-- ACTIVITY --
Go through the listing below and retype exactly the lines starting at the one with "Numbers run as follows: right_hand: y" and ending at the one with "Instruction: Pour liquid", skipping pictures.
SOURCE MATERIAL: Begin
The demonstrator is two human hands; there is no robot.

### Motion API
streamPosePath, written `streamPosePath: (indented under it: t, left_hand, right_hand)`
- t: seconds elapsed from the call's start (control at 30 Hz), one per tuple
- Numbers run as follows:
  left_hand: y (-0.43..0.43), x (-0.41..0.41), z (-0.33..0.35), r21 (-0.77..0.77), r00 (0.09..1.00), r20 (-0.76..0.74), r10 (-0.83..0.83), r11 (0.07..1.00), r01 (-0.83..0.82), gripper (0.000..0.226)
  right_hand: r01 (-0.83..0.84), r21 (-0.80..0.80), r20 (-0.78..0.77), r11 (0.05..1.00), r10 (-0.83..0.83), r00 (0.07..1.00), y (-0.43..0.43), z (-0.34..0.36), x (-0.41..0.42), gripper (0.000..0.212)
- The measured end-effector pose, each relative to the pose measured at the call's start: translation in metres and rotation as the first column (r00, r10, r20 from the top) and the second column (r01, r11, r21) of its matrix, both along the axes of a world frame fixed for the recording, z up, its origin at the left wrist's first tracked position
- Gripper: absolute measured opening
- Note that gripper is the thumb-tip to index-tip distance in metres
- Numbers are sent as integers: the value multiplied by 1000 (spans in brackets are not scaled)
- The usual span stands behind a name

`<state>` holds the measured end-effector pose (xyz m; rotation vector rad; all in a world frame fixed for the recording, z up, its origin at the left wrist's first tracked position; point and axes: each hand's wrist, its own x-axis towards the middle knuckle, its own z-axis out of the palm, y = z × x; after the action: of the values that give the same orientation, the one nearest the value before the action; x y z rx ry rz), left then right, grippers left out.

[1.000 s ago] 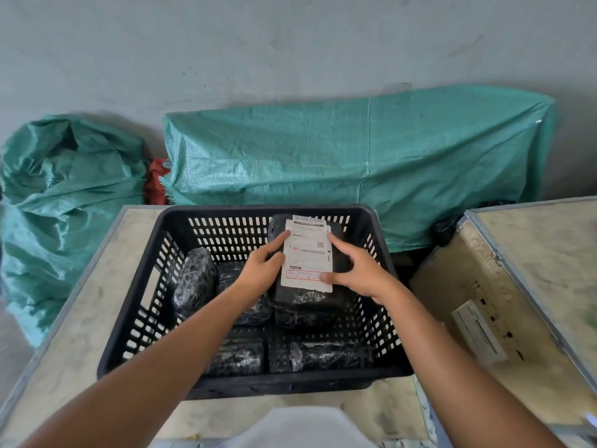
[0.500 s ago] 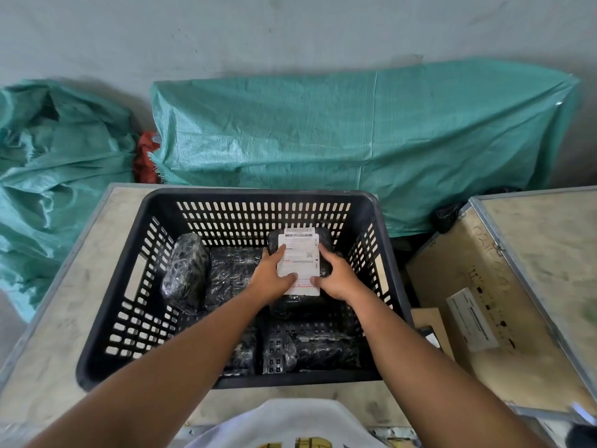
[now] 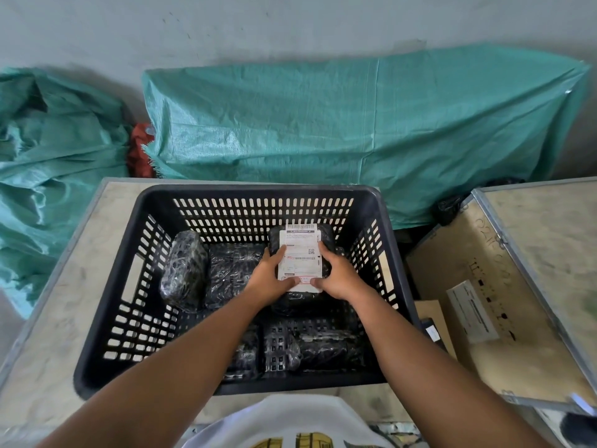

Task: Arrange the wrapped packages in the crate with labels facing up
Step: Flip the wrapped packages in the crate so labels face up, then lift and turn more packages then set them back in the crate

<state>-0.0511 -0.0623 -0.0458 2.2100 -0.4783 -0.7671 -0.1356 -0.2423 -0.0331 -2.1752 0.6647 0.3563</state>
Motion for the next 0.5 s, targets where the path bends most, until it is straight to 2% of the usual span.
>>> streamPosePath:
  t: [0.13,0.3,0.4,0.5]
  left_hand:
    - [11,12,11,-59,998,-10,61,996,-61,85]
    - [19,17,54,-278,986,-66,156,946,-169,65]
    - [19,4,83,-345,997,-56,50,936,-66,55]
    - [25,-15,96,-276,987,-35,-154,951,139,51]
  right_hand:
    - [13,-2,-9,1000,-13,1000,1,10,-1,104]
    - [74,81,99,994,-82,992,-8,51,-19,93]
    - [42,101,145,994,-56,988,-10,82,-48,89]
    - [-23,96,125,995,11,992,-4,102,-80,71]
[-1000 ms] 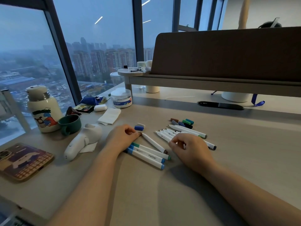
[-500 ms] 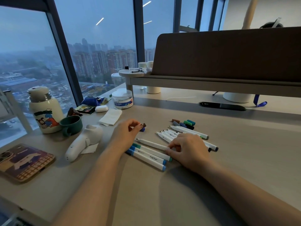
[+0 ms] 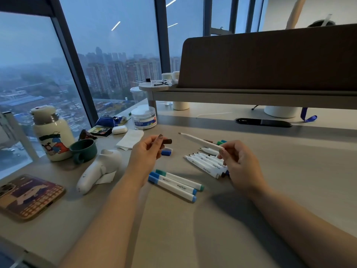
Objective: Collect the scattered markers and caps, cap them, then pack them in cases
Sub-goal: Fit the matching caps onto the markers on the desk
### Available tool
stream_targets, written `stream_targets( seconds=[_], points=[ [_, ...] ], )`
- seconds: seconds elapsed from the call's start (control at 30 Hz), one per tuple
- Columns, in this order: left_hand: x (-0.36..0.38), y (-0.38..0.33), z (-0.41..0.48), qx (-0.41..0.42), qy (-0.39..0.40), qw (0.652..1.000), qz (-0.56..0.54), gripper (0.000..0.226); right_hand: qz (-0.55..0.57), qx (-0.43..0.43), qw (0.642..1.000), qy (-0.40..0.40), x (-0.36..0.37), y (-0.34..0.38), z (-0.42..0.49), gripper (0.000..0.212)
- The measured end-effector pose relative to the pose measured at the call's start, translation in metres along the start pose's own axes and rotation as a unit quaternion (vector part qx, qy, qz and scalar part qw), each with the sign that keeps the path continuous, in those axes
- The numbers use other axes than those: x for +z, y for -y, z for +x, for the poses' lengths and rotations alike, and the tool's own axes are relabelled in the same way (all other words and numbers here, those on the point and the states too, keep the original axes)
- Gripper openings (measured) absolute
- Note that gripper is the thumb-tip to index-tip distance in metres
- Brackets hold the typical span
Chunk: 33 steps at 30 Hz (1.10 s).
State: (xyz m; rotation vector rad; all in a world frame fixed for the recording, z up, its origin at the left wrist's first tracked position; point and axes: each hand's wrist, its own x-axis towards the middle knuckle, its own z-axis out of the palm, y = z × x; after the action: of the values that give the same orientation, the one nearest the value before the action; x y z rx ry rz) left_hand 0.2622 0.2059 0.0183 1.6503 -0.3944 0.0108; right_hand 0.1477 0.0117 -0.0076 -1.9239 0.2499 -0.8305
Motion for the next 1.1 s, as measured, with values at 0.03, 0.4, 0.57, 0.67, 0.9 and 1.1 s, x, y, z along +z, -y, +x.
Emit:
stream_targets(
  seconds=[0.03, 0.4, 0.57, 0.67, 0.9, 1.1],
  points=[
    [0.000, 0.000, 0.000, -0.004, -0.001, 1.000, -0.005, 0.014, 0.014, 0.001, 1.000, 0.003, -0.001, 0.000, 0.000, 0.017],
    [0.000, 0.001, -0.001, 0.016, 0.029, 0.999, 0.011, 0.021, 0.063, 0.008, 0.998, 0.017, -0.001, 0.003, -0.001, 0.011],
    [0.003, 0.003, -0.002, 0.051, 0.065, 0.996, 0.046, 0.021, 0.042, -0.011, 0.999, 0.026, 0.000, 0.004, -0.002, 0.017],
    [0.005, 0.005, -0.002, 0.055, 0.087, 0.993, 0.063, 0.021, 0.041, -0.033, 0.999, 0.011, 0.002, 0.010, -0.006, 0.020],
    [0.015, 0.009, -0.005, 0.027, 0.106, 0.987, 0.120, 0.026, 0.028, -0.149, 0.988, -0.011, 0.012, 0.024, -0.017, 0.015],
    [0.016, 0.007, -0.006, 0.054, 0.097, 0.984, 0.141, 0.024, 0.038, -0.149, 0.988, -0.021, 0.008, 0.023, -0.016, 0.012]
  ],
)
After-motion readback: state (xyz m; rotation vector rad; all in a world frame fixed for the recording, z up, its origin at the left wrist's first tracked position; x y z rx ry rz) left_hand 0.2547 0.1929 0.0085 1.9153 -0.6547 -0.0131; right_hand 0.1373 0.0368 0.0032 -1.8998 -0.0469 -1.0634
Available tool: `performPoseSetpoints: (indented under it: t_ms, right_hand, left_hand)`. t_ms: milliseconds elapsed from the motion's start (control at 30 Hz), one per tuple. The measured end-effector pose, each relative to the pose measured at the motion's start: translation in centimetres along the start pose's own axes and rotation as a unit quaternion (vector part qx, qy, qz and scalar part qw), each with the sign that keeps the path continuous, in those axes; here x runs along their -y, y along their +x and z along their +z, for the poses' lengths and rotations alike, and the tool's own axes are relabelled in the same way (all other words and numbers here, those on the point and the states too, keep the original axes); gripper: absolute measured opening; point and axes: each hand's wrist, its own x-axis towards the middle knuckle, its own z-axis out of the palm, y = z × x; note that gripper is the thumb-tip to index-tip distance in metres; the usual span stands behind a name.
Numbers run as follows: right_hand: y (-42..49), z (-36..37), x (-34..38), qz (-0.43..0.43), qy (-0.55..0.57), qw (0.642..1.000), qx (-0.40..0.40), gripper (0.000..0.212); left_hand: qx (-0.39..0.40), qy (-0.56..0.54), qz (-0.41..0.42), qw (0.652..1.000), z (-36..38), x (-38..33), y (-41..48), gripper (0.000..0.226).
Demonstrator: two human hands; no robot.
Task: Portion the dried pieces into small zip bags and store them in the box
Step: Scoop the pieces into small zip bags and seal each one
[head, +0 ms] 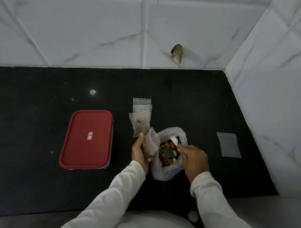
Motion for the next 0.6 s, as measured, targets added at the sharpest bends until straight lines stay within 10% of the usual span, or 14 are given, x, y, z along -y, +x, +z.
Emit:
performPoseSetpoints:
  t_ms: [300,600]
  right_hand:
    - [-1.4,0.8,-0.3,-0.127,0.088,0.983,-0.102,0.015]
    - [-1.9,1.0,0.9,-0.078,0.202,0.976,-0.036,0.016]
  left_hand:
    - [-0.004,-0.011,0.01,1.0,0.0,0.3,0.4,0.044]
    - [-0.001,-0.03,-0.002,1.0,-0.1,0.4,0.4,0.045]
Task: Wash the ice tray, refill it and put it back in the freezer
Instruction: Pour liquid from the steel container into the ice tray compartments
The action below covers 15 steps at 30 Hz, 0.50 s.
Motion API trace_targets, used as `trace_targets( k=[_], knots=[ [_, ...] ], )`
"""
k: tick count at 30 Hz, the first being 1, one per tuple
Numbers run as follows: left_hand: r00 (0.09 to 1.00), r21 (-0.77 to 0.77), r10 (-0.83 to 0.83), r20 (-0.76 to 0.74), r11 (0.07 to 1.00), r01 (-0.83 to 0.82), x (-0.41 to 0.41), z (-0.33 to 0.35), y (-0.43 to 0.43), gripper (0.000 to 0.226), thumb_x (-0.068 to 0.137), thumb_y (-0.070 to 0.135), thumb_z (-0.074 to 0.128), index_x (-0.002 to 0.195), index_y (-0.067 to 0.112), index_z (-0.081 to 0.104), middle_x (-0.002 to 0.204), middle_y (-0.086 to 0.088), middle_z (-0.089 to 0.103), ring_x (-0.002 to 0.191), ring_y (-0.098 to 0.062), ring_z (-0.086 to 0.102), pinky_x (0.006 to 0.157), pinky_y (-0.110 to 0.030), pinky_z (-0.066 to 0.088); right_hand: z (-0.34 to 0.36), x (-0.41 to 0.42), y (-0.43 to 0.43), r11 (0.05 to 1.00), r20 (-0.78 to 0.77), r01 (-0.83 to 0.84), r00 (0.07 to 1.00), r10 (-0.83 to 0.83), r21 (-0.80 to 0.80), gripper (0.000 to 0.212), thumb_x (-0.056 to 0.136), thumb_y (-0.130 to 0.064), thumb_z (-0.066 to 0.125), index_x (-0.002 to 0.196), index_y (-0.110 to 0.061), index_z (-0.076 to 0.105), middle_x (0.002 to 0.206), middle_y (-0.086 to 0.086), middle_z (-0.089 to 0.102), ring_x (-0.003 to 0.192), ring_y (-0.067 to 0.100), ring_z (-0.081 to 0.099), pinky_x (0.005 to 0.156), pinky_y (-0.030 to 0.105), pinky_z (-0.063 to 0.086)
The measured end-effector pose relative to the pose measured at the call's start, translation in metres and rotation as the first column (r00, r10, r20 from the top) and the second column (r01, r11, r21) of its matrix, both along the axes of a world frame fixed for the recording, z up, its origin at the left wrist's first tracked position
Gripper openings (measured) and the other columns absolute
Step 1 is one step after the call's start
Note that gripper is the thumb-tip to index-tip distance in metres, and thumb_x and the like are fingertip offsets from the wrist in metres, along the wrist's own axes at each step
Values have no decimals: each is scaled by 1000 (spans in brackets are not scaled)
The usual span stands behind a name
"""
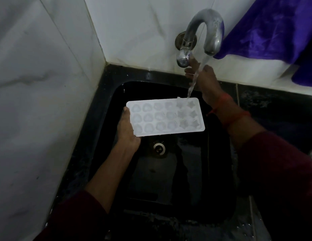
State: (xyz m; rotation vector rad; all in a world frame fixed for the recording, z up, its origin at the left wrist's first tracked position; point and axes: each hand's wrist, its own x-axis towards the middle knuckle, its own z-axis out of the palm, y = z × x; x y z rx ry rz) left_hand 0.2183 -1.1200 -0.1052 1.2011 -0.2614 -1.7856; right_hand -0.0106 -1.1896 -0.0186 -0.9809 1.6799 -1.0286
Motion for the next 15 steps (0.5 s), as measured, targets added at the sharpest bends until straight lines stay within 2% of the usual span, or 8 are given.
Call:
trace_targets(
  k=[2, 3, 5, 8, 9, 11, 13, 15],
  knots=[
    [1000, 7, 0, 5, 1000, 0, 3, -2, 2, 53, 104, 55, 45, 125, 12, 67, 130, -19, 69, 117, -41, 68, 100, -61, 53, 1, 7, -24, 994, 197, 96, 975, -105, 58, 26, 104, -35, 51, 100, -11, 61, 106, 9, 65, 80, 14, 64, 62, 24, 52],
    [1000, 9, -2, -4, 1000, 2, 5, -2, 2, 58, 102, 57, 47, 132, 10, 64, 132, -19, 68, 118, -41, 67, 101, -62, 52, -1, 9, -32, 989, 211, 139, 967, -147, 50, 25, 103, -33, 54, 96, -10, 61, 95, 8, 65, 70, 12, 64, 55, 22, 51],
    [1000, 20, -4, -9, 1000, 4, 7, 0, 4, 69, 92, 61, 55, 139, 10, 60, 134, -19, 67, 120, -43, 66, 103, -64, 50, -4, 10, -40, 985, 181, 175, 968, -174, 15, 26, 101, -36, 57, 88, -14, 60, 74, 1, 63, 56, 8, 61, 47, 20, 47],
    [1000, 38, 16, -10, 999, -16, 12, -5, 5, 65, 97, 60, 51, 139, 12, 60, 134, -18, 67, 120, -42, 66, 102, -64, 50, -8, 13, -40, 992, 328, 125, 937, -123, 16, 32, 104, -38, 47, 81, -17, 54, 63, -2, 54, 44, 5, 52, 44, 18, 39],
    [1000, 45, 28, -2, 999, -28, 14, -6, 6, 61, 101, 58, 47, 139, 12, 60, 133, -18, 67, 119, -41, 67, 101, -63, 52, -7, 13, -37, 994, 411, 108, 906, -102, 11, 33, 104, -40, 46, 84, -16, 55, 67, 0, 56, 47, 6, 55, 45, 18, 40],
    [1000, 55, 26, -5, 998, -26, 15, -7, 7, 57, 105, 55, 41, 135, 12, 62, 130, -17, 70, 116, -39, 69, 95, -58, 57, -4, 11, -30, 992, 514, 129, 850, -115, 7, 31, 103, -41, 48, 96, -14, 61, 78, 2, 67, 65, 10, 67, 56, 20, 49],
    [1000, 66, 6, 10, 998, -6, 14, -6, 9, 52, 108, 52, 38, 128, 12, 65, 122, -16, 73, 107, -35, 73, 83, -50, 62, -5, 2, -22, 995, 455, 92, 885, -101, 42, 39, 105, -45, 41, 110, -14, 64, 93, 3, 74, 84, 14, 71, 67, 21, 51],
    [999, 98, -26, 28, 995, 23, 12, -4, 12, 50, 109, 49, 34, 120, 12, 67, 111, -13, 77, 96, -32, 76, 77, -46, 63, -12, -8, -10, 992, 292, 42, 953, -76, 122, 54, 104, -56, 32, 124, -17, 65, 104, 3, 76, 88, 14, 72, 68, 23, 50]
  ],
)
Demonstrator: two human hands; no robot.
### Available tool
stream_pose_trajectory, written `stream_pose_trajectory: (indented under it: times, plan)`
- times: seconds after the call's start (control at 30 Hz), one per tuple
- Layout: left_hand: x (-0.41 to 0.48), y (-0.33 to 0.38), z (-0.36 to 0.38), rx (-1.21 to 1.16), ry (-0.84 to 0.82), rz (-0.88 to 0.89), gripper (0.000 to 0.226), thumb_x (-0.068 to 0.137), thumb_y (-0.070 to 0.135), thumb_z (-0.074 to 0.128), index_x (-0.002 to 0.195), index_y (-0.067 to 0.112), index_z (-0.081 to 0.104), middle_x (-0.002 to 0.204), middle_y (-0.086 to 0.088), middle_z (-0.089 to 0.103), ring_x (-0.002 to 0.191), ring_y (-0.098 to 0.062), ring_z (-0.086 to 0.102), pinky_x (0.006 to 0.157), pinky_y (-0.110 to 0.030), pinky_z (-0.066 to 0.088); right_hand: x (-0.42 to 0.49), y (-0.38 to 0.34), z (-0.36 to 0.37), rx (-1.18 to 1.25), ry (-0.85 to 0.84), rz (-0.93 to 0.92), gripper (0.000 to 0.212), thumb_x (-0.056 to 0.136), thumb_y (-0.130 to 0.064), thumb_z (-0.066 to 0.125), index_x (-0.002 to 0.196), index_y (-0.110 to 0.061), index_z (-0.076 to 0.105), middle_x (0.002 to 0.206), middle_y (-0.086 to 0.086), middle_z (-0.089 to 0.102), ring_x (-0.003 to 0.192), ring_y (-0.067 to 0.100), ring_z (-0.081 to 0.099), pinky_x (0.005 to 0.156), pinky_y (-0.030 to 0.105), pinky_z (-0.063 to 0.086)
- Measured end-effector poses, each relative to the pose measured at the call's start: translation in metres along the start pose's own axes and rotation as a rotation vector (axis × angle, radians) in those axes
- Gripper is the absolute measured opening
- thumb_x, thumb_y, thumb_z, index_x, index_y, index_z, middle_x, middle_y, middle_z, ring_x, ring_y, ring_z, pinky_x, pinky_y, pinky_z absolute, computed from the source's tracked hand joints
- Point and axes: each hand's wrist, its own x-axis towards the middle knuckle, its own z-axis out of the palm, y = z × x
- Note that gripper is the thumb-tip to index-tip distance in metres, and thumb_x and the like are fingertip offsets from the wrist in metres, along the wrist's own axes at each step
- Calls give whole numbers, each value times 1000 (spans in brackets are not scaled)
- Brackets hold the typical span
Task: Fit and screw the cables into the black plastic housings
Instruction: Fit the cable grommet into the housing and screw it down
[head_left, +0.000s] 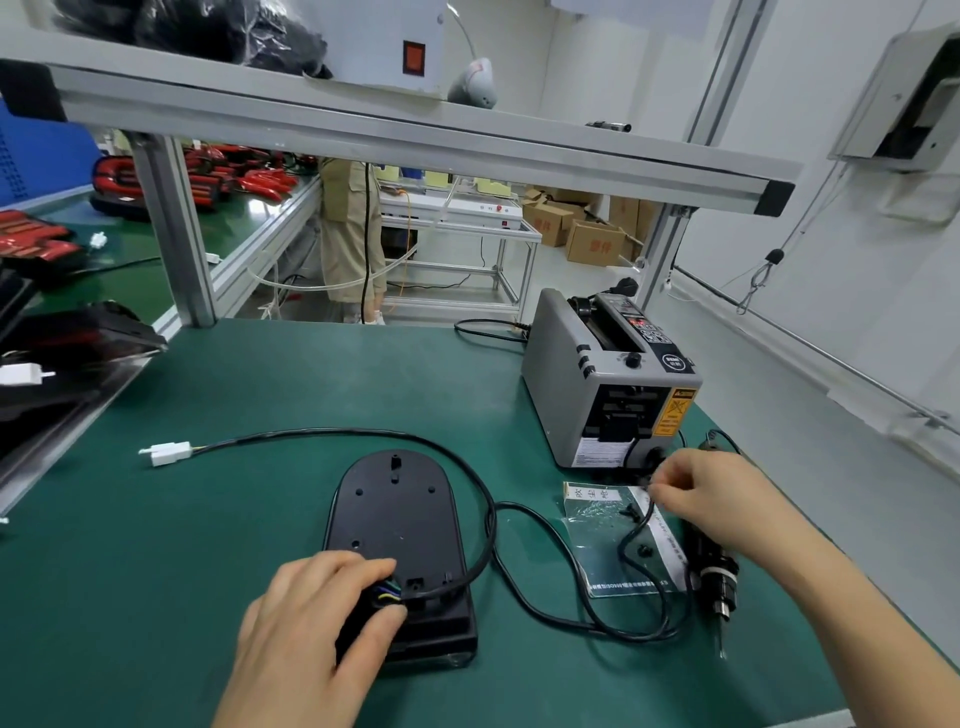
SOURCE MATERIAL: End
-- EXPECTED ANSWER --
Numbers run as follows: right_hand: y (-42..49), z (-36..37), x (-34..38), qz (-0.43..0.43), qy (-0.55..0.57), qw (0.642..1.000), qx (-0.40..0.40), gripper (0.000..0.212); left_hand: qx (-0.39..0.40), qy (-0.56..0.54), qz (-0.41..0.42), qw (0.652..1.000), z (-36..38), x (-38..33), y (-41..48), gripper (0.000..0.226).
Demonstrator: two human hands; no robot.
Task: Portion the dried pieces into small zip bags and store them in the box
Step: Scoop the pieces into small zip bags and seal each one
[head, +0 ms] 
Motion for the next 0.6 s, as measured, targets added at the sharpest bends until straight lines stay within 10% of the usual span, or 14 are given, x, y, z along -y, +x, +z.
Emit:
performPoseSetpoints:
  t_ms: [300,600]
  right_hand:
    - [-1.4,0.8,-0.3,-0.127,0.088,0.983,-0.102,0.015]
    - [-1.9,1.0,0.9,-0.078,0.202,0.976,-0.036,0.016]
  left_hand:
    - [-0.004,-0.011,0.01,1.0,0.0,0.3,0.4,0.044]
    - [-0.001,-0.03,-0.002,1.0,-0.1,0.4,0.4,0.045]
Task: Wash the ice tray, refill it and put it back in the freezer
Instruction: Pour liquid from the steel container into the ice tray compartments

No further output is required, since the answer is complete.